All of this reduces my anxiety and allows me to get on with my day; see friends, do some work, and keep myself busy. While I can feel the panic and anxiety building inside me, it’s not as debilitating as it once was. But it’s definitely still there. I can’t quite change the feeling of uneasiness in my body that I should pay attention to.
I resisted the urge to text him for reassurance. I just gave him space (via some follow up calls) and respected the process he was going through.
I plan to talk to him when he is ready and change our connection so that we can stay together and make more space for his important connection with his daughter. If that’s what he wants. Now that I’m pretty sure he won’t, I remind myself that if he doesn’t, I’ll be fine.
He arrived later that day and I was prepared for whatever was about to happen, but not really prepared for what happened.
He’s still the same – happy to see me, feeling good in our love – absolutely nothing has changed for him. His daughter is fine and he doesn’t have any issues or concerns that I would have imagined.
I was completely abandoned!
I was so invested in the story and had a complete plan for how we would move on from this place that I was completely surprised that none of it was real or necessary.
I just couldn’t see that the part of me that had learned to be wary of harm or harm was imagining the whole thing. I was so focused on practicing self-compassion and support that I didn’t really stop to question its effectiveness.
I guess the next stage in my process is to recognize when it is important and necessary to give myself gentle compassion and support, and when it is time to express stronger compassion by saying, “Enough, not anymore!” Heart. I’m pretty sure both have their place and both are necessary!

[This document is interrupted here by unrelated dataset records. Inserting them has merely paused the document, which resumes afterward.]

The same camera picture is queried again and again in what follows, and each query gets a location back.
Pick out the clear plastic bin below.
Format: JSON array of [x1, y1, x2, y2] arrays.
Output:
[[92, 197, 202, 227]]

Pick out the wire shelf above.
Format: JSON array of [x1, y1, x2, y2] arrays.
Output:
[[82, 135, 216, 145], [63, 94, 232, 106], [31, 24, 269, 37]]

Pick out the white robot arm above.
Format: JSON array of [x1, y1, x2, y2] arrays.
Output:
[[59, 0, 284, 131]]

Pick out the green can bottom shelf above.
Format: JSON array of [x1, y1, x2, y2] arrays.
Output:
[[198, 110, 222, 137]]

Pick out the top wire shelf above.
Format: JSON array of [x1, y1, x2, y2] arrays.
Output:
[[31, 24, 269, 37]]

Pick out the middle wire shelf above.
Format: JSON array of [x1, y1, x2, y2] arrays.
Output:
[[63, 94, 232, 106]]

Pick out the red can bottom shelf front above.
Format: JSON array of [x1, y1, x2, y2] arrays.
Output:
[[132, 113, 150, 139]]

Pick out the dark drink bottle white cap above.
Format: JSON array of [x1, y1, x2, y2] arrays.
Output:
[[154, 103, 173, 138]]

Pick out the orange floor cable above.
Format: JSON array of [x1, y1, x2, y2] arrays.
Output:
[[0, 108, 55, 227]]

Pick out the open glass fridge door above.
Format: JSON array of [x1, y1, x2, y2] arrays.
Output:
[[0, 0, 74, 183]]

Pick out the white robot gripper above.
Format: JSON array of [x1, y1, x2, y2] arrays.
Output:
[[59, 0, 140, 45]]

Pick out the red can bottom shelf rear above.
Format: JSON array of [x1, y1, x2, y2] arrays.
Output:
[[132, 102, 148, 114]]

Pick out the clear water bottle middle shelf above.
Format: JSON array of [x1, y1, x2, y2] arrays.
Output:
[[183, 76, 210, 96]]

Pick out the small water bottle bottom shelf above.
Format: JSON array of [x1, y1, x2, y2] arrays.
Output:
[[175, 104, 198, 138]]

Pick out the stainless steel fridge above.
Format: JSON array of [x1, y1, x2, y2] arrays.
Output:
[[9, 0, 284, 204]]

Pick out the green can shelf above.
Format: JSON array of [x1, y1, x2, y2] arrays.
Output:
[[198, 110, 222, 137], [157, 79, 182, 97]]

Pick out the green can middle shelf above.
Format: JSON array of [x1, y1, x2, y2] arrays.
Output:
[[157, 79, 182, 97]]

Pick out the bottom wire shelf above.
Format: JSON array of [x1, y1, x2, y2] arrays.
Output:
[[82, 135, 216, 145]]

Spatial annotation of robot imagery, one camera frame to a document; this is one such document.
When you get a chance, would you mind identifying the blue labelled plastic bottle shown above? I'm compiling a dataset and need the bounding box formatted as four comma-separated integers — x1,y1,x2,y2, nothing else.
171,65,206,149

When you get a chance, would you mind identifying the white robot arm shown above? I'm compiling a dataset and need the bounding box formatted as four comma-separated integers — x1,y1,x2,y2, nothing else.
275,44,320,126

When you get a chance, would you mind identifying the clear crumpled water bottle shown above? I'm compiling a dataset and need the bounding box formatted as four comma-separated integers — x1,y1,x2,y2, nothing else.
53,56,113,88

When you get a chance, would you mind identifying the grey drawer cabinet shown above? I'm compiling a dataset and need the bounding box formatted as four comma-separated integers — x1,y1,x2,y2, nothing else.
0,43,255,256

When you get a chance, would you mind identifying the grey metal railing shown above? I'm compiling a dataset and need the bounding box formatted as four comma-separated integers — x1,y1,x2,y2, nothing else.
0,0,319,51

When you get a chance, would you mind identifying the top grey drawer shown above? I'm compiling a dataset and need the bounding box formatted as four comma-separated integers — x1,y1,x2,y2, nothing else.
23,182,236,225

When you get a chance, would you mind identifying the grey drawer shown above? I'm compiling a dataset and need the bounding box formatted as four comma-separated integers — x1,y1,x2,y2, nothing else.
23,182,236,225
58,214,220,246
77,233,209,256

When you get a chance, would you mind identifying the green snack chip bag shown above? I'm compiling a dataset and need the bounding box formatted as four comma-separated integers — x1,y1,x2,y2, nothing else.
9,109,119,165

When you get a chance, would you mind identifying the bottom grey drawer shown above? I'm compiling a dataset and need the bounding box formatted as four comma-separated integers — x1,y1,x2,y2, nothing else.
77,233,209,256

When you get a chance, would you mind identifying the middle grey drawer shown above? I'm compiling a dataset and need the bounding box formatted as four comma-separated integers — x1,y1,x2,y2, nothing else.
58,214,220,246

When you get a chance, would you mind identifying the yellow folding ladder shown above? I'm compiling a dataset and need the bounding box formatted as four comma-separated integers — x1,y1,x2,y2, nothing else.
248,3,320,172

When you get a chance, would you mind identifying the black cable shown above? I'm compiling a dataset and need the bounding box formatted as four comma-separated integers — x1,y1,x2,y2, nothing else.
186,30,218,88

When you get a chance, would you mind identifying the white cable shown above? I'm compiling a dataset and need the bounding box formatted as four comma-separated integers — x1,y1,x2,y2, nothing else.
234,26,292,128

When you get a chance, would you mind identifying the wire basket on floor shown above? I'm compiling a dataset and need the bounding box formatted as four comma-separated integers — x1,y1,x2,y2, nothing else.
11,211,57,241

What I’ve learned is that loving and being loved is a huge process for older parts of my self-awareness, and maintaining the frequency of loving takes some practice. And my mind is really, really tricky!
Currently, I vacillate between higher and lower states of energy, thoughts, and feelings regarding intimacy, love, and connection. I am both in the process of becoming a higher vibrational version of myself and releasing old ways of being that no longer serve me.

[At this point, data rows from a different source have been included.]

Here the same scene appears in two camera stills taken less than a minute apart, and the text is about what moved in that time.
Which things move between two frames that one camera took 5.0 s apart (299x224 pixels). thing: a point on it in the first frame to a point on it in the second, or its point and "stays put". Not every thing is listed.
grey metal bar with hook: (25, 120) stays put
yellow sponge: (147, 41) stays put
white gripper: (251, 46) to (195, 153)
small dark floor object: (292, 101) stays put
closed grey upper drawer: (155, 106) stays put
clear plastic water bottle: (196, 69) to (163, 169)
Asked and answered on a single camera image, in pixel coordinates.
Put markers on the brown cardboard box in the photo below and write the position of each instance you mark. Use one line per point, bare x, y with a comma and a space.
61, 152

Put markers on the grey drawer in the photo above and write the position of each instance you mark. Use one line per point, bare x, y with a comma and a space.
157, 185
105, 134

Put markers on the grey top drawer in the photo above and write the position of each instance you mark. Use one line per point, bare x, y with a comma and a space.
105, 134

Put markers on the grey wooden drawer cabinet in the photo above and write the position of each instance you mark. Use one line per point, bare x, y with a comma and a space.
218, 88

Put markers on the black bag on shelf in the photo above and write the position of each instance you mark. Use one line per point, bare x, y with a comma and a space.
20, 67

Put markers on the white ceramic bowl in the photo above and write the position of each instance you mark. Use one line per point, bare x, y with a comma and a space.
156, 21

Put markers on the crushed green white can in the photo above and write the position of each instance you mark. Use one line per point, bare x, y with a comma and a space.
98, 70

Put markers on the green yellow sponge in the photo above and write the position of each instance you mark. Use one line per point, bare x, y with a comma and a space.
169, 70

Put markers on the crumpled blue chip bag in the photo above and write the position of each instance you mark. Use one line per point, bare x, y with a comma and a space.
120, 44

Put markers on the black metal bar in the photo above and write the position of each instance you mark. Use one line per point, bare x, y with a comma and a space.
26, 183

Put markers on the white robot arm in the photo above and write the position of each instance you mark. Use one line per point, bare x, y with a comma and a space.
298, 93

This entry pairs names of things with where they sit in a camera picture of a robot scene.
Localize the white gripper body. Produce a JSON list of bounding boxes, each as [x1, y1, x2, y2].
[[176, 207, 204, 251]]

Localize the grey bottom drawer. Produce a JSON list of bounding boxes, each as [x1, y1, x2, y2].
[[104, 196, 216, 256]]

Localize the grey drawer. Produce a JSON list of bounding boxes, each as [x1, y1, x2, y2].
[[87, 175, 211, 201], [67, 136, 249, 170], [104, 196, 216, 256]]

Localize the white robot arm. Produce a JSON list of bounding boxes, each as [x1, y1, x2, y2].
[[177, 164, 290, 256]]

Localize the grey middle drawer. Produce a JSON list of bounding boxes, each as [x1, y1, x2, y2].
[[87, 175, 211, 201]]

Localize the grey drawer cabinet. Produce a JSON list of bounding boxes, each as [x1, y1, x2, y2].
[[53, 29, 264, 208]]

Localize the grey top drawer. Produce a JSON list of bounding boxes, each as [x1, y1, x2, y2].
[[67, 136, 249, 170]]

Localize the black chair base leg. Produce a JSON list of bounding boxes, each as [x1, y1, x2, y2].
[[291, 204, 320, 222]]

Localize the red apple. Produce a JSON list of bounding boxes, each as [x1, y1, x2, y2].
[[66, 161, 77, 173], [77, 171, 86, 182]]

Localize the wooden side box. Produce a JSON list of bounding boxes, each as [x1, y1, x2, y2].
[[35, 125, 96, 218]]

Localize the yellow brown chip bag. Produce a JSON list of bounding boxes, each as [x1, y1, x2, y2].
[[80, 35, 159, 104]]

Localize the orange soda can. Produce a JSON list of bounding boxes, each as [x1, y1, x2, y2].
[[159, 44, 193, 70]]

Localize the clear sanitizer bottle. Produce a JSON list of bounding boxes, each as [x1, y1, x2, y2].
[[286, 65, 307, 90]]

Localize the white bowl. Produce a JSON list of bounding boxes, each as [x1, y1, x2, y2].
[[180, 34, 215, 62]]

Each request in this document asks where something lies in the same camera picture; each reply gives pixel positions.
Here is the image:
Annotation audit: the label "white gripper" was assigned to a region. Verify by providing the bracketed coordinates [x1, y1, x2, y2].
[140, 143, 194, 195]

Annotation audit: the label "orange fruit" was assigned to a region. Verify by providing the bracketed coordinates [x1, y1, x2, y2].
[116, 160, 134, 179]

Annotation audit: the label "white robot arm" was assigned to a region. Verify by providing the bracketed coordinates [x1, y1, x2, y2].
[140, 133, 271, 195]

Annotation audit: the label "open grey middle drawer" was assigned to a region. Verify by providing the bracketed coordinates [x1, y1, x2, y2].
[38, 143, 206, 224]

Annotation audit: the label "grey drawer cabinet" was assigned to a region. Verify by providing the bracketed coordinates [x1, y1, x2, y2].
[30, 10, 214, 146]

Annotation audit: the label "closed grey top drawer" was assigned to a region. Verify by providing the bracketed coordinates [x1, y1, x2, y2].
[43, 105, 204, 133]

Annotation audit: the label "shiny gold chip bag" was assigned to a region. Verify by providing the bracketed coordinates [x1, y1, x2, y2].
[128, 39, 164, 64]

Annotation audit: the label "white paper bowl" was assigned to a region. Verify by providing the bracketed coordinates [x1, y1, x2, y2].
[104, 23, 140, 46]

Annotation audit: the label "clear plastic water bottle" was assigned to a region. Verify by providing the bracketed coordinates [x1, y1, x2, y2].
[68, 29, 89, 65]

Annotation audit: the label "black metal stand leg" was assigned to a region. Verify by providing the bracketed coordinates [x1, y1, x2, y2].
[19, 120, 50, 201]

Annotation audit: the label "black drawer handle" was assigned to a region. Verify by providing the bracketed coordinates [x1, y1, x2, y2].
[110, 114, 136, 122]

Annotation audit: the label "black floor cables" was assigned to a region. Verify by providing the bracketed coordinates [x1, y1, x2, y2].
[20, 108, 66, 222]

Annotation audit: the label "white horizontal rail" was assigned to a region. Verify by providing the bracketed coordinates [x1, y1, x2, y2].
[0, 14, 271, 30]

I choose to remind myself that all these old energies, thoughts, feelings, and patterns will come up in order to be released, and as long as I don’t believe them, they will eventually pass.
I want to be completely free of shame about my humanity, so I lean into humor and observe myself with loving curiosity as these energies pass.

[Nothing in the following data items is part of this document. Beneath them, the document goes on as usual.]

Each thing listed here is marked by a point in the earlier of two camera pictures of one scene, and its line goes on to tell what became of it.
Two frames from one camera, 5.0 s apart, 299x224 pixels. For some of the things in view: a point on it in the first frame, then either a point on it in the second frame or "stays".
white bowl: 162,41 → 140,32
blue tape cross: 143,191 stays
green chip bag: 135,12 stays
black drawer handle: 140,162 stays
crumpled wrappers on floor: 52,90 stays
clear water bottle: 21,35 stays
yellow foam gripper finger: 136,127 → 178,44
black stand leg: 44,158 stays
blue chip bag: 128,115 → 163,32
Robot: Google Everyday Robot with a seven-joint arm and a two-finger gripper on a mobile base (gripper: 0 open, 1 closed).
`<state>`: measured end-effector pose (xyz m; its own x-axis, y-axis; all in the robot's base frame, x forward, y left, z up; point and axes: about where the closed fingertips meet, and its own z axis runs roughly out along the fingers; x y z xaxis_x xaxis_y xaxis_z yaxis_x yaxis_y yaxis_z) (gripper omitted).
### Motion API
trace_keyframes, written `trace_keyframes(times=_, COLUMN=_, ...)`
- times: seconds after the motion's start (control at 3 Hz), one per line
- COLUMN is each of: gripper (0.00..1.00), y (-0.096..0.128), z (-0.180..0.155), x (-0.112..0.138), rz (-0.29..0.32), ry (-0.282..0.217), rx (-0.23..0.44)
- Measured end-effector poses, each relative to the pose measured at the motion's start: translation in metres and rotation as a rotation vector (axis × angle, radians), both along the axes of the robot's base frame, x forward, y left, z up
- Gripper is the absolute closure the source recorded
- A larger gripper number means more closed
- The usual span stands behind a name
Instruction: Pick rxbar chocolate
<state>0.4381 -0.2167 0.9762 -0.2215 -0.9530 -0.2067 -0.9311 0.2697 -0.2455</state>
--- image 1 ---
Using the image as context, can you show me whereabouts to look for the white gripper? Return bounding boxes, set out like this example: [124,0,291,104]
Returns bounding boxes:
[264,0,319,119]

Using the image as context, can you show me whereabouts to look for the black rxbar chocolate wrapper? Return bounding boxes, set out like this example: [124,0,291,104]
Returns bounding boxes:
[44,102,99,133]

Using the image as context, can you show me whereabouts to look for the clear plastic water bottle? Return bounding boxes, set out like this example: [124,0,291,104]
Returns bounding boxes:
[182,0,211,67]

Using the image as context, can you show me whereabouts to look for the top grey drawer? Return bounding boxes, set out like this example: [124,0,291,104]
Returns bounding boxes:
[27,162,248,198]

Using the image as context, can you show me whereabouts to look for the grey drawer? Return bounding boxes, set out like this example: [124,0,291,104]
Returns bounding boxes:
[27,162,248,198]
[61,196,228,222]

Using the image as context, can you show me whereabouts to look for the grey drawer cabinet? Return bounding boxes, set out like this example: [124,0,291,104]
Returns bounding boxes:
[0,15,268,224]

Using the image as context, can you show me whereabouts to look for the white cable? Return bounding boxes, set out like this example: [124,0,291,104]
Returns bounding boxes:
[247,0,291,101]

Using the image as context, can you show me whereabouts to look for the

Now, I choose to dive more fully into a daily mindfulness practice so that I can train my wounded mind to stay in the present moment and enjoy this beautiful love.
I write this letter for all of us who have the courage to face our souls so that we can love and be loved as we deserve to be loved. I hope that by sharing my journey, it will be helpful in yours.
About Tracy Nasheela
Tracey Nakhila is a psychotherapist and the founder of A Space to Process. She provides online counseling and psychotherapy to anyone looking to find a space to process the thoughts, feelings, and experiences that are holding them back from living the life they deserve.